Federal funds are funds that are loaned or borrowed by financial institutions overnight to meet their liquidity needs. Unlike repos, federal funds are unsecured. According to economist Frederic Mishkin and finance professor Stanley Eakins, the term "federal funds" is misleading: "federal funds have nothing to do with the federal government", and term comes from the fact that these funds are held at the Federal Reserve bank". The repo market and the federal funds market are theoretically separate. However, there are significant links and interactions between the two, and shocks in one market can transmit themselves to the other.

The interest rate on federal funds is an important component of U.S. monetary policy. To implement its monetary policy, the Federal Reserve's Federal Open Market Committee determines a target range for the federal funds rate. Although the Federal Reserve cannot directly control the rate, which is primarily determined by the forces of supply and demand, it can influence it by adjusting the interest rate on reserve balances held by banks at the Federal Reserve, or by buying (or selling) securities from (or to) banks. The measure of the interest rate on federal funds is the Effective Federal Funds Rate (EFFR), which is calculated as the effective median interest rate of overnight federal funds transactions on any business day. It is published by the Federal Reserve Bank of New York.

== Events ==

=== Rates increase ===
Before September 2019, both the SOFR and the EFFR were quite stable. The EFFR had remained within the FOMC's target range on all but one day since 2015. The SOFR was slightly more volatile, especially around quarter-end reporting dates, but had rarely moved more than 0.2 percentage points on a single day. On Monday, September 16, the SOFR was at 2.43 percent, an increase of 0.13 percentage points compared to the previous business day (Friday, September 13). The EFFR was at 2.25 percent, an increase of 0.11 percentage points from September 13. The EFFR was trading at the upper limit of the Federal Reserve's target range, which was 2 to 2.25 percent.
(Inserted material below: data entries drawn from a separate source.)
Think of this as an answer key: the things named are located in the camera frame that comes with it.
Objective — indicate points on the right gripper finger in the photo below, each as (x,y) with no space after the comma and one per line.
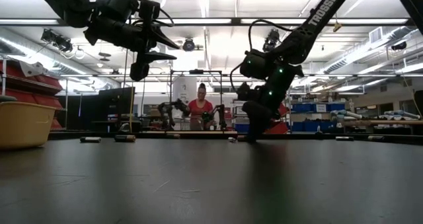
(259,128)
(250,129)

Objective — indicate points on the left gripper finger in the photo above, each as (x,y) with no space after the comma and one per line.
(160,56)
(163,37)

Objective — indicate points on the copper-top black battery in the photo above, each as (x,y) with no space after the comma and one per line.
(125,138)
(376,138)
(173,135)
(242,138)

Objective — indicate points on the background black robot arm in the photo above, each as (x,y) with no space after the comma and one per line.
(167,111)

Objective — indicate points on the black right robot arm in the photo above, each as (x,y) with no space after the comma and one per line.
(324,9)

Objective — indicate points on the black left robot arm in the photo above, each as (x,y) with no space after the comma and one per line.
(62,2)

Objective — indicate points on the single blue bin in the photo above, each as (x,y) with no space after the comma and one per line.
(240,128)

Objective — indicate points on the slanted red bin rack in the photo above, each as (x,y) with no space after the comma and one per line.
(279,129)

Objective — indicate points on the silver battery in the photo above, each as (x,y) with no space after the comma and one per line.
(90,139)
(344,138)
(232,139)

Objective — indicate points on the blue bins with white label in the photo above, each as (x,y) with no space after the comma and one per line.
(302,108)

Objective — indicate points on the white round pillar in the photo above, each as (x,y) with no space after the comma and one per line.
(180,92)

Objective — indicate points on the long row of blue bins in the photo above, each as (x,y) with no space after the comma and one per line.
(310,126)

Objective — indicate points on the person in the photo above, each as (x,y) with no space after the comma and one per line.
(200,108)

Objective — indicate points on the black computer monitor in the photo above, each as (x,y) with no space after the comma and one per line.
(115,101)

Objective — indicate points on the grey material roll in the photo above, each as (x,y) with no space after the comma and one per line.
(401,114)
(347,114)

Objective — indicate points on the red bin shelving unit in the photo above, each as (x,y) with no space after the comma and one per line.
(49,82)

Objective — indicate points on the wooden workbench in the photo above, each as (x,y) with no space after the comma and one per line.
(390,122)

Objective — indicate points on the white ceiling vent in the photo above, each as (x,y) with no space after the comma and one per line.
(376,35)

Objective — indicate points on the yellow plastic bin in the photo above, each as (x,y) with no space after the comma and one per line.
(23,126)

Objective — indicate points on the black ceiling speaker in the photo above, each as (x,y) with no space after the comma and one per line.
(399,46)

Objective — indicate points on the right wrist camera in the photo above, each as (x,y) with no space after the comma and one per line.
(244,91)
On the morning of Tuesday, September 17, interest rates on overnight repo transactions experienced a sudden and unexpected increase. During the trading day, interest rates on overnight repo transactions went as high as 10 percent, with the top 1 percent of transactions reaching 9 percent. The SOFR benchmark increased by 2.3 percentage points and reached 5.25 percent for the day. The strains in the repo market quickly spilled into the federal funds market, and the EFFR moved above the top of its target range, to 2.3 percent.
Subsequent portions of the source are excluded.